Uma das dificuldades na aplicação deste método é a
determinação do número de clusters K. Conforme citação
de Jain (2008), “não há qualquer critério matemático que possa ser
definitivo para a escolha do verdadeiro número de clusters”. Assim, para a
determinação do número de clusters K, realiza-se um procedimento
iterativo. Inicialmente,o faturamento líquido acumulado dos clientes durante o peridodo de
vinte e quatro meses é apresentado em ordem decrescente similar a uma curva de Pareto. Esse
intervalo de tempo sugerido segundo Calantone e Sawyer (1978), é suficiente para a
obtenção de uma maior consistência na determinação da
macrossegmentação. No ordenamento proposto, sequencialmente para cada novo cliente
agregado ao grupo, calcula-se uma média e desvio-padrão. A definição dos
clientes de cada grupo ocorre quando todos os clientes estão dentro do limite inferior de
especificação (LIE) calculado a partir da média mais três
desvios-padrões (ROTONDARO et al., 2002). Conforme Kume (1993), na análise da curva de
Pareto seria esperado que uma observação superior a três desvios a contar da
média não pertenceria ao grupo (KUME, 1993).
O segundo estágio, denominado de microssegmentação, utiliza o índice de
Focometria® sendo obtido através da média ponderada das três
variáveis categóricas VFR, calculada após a conversão das mesmas em
escores categóricos. A conversão das variáveis para escores categoricos ocorre
atribuindo-se escores de 1 a 5 respectivamente, para o menor e maior valor da variável em
questão (HUGHES, 1998). A categorização tem a função de eliminar
o efeito das diferentes escalas das variáveis (WEDEL e KAMAKURA, 2000).
O resultado do índice Focometria® permite classificar os clientes dos grupos em cinco
classes (categorias) de clientes: top (5), hot (4), warm (3),
cold (2) e ice (1). A determinação das cinco classes atende
às recomendações da literatura especializada, a qual define como sendo cinco o
menor número de classes sem o comprometimento de sua uniformidade (STEVENSON, 1997). Outro
aspecto que reforça a recomendação de cinco classes relaciona-se a facilidade
de gerenciamento e de soluções a serem propostas (MYERS, 1996).

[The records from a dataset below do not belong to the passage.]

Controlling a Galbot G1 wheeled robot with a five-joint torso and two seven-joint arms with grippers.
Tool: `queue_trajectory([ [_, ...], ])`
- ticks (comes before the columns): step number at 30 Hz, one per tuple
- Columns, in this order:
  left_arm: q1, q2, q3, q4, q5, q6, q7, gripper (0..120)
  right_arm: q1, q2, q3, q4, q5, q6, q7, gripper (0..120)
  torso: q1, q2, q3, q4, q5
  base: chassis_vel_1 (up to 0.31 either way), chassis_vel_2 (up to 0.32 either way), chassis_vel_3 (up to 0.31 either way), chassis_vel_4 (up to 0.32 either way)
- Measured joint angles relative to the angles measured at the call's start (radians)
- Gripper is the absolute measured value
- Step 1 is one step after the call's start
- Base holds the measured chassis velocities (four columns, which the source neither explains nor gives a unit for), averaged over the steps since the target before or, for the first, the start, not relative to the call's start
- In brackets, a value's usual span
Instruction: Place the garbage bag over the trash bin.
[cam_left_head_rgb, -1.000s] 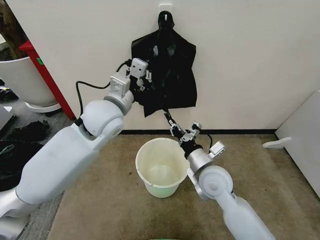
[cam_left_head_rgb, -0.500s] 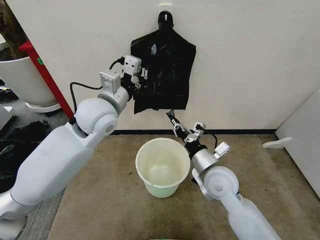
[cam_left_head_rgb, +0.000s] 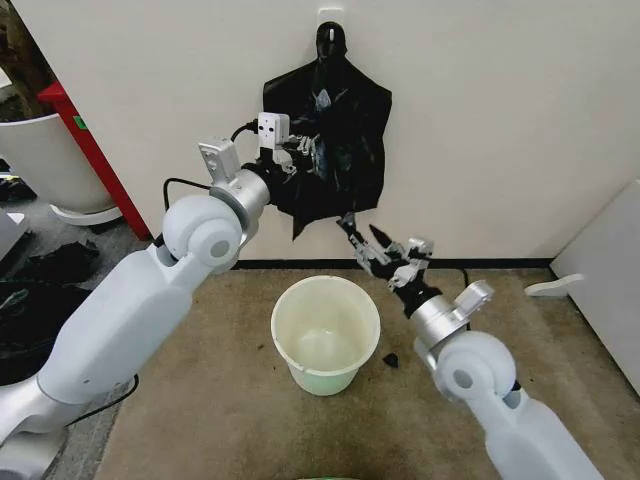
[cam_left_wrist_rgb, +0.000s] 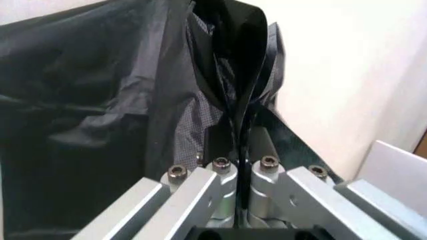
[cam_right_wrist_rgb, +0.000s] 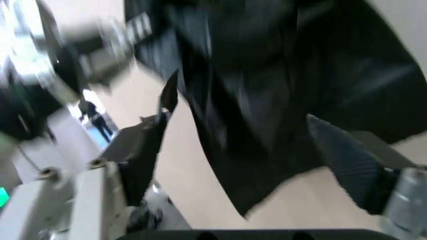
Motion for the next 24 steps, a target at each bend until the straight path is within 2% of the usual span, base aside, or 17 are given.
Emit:
queue_trajectory([
  [2, 0.000, 0.000, 0.001, 0.003, 0.008, 0.000, 0.007, 0, 0.024, -0.013, 0.022, 0.030, 0.063, -0.012, 0.033, 90, 0.000, 0.000, 0.000, 0.0000, 0.0000, 0.000, 0.000, 0.000, 0.000],
  [5, 0.006, 0.000, 0.003, 0.005, 0.015, 0.000, 0.015, 0, 0.099, -0.042, 0.054, 0.094, 0.273, -0.038, 0.125, 98, 0.000, 0.000, 0.000, -0.0002, 0.0000, 0.000, 0.000, 0.000, 0.000],
  [6, 0.006, 0.000, 0.003, 0.005, 0.015, 0.000, 0.015, 0, 0.099, -0.042, 0.054, 0.094, 0.273, -0.038, 0.125, 98, 0.000, 0.000, 0.000, -0.0002, 0.0000, 0.000, 0.000, 0.000, 0.000],
  [9, 0.018, -0.002, 0.004, 0.011, 0.022, 0.000, 0.026, 0, 0.244, -0.060, 0.053, 0.127, 0.569, -0.063, 0.296, 100, 0.000, 0.000, 0.000, 0.0000, 0.0000, 0.000, 0.000, 0.000, 0.000],
  [11, 0.022, -0.001, 0.004, 0.012, 0.027, -0.001, 0.034, 0, 0.327, -0.060, 0.041, 0.117, 0.699, -0.066, 0.372, 100, 0.000, 0.000, 0.000, 0.0002, -0.0002, 0.000, 0.000, 0.000, 0.000],
  [12, 0.022, -0.001, 0.004, 0.012, 0.027, -0.001, 0.034, 0, 0.327, -0.060, 0.041, 0.117, 0.699, -0.066, 0.372, 100, 0.000, 0.000, 0.000, 0.0002, -0.0002, 0.000, 0.000, 0.000, 0.000],
  [15, 0.023, 0.001, 0.004, 0.012, 0.032, -0.003, 0.039, 0, 0.444, -0.043, 0.015, 0.075, 0.866, -0.066, 0.462, 100, 0.000, 0.000, 0.000, 0.0000, -0.0001, 0.000, 0.000, 0.000, 0.000],
  [18, 0.023, 0.001, 0.006, 0.012, 0.038, -0.004, 0.047, 0, 0.542, -0.009, -0.027, 0.021, 0.963, -0.047, 0.556, 100, 0.000, 0.000, 0.000, 0.0001, -0.0001, 0.000, 0.000, 0.000, 0.000],
  [24, 0.023, -0.004, 0.016, 0.011, 0.050, -0.007, 0.050, 0, 0.657, 0.050, -0.072, -0.037, 1.021, -0.010, 0.650, 100, 0.000, 0.000, 0.000, 0.0002, -0.0002, 0.000, 0.000, 0.000, 0.000],
])
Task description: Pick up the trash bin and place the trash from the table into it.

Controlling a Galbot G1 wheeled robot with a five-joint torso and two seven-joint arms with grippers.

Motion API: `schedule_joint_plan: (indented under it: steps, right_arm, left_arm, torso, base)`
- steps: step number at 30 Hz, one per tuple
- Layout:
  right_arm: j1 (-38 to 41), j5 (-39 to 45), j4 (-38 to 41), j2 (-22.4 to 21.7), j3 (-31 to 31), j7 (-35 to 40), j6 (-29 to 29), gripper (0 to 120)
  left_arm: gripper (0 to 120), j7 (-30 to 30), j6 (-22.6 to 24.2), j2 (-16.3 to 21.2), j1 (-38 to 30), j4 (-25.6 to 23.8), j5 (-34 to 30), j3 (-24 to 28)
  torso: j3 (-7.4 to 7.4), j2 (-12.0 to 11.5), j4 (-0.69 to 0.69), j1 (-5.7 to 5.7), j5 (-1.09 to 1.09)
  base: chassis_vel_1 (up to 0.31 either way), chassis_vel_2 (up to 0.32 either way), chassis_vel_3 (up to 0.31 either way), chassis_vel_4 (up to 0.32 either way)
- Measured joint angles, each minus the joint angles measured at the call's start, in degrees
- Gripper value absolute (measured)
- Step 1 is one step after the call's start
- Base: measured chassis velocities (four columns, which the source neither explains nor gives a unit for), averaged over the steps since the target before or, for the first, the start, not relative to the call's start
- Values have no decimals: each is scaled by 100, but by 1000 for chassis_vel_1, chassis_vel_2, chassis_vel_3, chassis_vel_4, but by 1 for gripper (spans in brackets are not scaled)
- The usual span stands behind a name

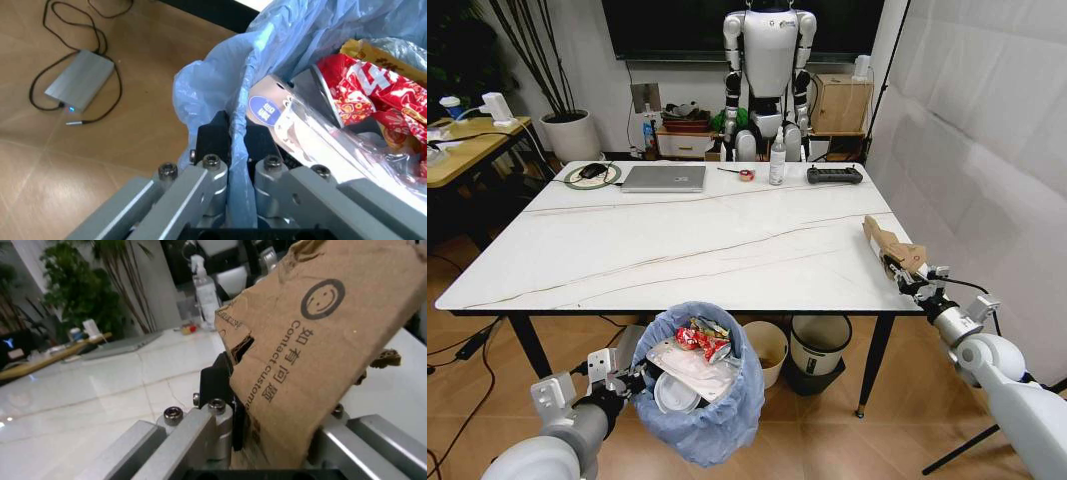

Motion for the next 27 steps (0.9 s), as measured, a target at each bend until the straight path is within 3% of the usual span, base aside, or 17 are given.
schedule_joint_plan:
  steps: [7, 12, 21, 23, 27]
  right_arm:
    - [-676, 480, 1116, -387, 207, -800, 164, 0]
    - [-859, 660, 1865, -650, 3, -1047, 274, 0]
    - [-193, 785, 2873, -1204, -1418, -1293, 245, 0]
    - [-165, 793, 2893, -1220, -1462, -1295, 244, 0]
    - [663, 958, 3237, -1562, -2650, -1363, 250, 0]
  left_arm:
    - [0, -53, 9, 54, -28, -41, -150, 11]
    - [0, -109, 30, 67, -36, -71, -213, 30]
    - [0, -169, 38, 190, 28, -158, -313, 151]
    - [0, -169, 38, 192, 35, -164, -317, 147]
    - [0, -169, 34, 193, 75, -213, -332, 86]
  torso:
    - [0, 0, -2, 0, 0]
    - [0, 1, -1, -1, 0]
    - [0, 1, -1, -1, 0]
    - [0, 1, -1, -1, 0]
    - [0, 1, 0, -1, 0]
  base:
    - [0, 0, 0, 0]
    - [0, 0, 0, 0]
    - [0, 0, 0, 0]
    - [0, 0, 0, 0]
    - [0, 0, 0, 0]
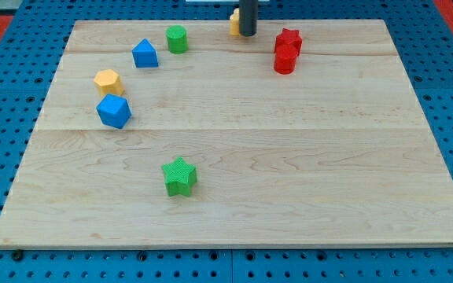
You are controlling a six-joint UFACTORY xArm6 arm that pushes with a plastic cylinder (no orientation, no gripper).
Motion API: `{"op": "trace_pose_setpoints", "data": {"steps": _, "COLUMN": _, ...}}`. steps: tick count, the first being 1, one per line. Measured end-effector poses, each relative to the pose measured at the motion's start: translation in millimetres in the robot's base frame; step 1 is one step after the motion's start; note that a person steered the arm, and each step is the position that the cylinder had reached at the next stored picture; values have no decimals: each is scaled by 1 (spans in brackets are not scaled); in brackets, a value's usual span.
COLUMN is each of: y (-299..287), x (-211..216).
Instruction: Separate the yellow hexagon and blue cube
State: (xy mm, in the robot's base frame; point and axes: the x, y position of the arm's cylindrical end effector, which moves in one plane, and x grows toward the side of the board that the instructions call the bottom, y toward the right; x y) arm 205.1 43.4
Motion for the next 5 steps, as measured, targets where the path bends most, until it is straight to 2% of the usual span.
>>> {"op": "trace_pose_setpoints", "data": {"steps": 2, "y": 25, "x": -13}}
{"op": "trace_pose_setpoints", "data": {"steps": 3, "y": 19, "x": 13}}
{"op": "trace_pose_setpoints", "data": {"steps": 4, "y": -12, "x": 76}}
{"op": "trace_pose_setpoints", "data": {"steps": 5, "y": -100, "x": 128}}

Cabe ressaltar que o método de segmentação denominado de Focometria®
apresenta algumas modificações ao modelo categórico original proposto por
Hughes (1998) que se apresenta como RFM (Recency, Frequency and Monetary Value).

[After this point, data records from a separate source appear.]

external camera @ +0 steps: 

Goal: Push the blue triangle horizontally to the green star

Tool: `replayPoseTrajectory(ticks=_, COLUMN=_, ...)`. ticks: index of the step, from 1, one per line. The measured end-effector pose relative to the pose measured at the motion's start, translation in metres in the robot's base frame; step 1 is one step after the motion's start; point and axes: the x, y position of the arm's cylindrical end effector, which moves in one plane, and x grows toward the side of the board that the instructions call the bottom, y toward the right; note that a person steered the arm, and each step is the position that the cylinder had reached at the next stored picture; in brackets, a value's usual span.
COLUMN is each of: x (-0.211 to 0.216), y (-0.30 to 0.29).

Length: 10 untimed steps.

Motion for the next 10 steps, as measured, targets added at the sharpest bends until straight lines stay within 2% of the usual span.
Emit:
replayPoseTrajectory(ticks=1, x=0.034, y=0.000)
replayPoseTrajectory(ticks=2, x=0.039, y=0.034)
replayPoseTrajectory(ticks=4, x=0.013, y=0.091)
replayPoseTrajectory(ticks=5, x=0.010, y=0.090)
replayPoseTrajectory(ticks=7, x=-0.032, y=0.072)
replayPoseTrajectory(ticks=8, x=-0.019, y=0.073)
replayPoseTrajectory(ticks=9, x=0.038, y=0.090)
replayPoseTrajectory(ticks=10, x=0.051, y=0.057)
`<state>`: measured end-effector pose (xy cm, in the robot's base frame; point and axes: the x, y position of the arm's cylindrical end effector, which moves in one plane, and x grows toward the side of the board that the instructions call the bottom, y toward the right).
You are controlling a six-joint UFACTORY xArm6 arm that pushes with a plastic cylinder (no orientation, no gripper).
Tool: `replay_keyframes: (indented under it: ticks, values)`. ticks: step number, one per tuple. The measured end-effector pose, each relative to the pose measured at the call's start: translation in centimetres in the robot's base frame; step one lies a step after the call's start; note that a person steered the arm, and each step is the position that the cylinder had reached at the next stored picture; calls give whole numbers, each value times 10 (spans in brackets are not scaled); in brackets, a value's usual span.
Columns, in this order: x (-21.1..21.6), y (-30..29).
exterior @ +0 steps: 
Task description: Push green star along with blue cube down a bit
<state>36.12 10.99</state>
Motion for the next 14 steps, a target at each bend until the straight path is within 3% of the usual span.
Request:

Inicialmente, a substituição da variável M (monetary value) pela
variável valor (V) entendida neste artigo como margem de contribuição. A
segunda modificação refere-se à classificação dos clientes
através de um índice global determinado pela média ponderada dos escores das
variáveis categóricas VFR ao invés das possíveis
combinações das três variáveis. Esta alteração elimina uma
das razões de críticas ao modelo original, que segundo Shepard et al. (1999),
apresenta um número de 125 segmentos resultantes das combinações dos cinco
estratos das três variáveis categóricas (VFR), comprometendo o foco das
ações de gerenciamento posteriores que venham a ser implantadas em campo.
Segundo Hughes (1998), a utilização das variáveis VFR é o método
de segmentação mais poderoso aplicado em um banco de dados. O bom uso do banco de
dados corporativo como base para a extração e filtragem de informações
aumenta a eficácia no processo decisório, posicionando a empresa em vantagem
competitiva com relação à concorrência.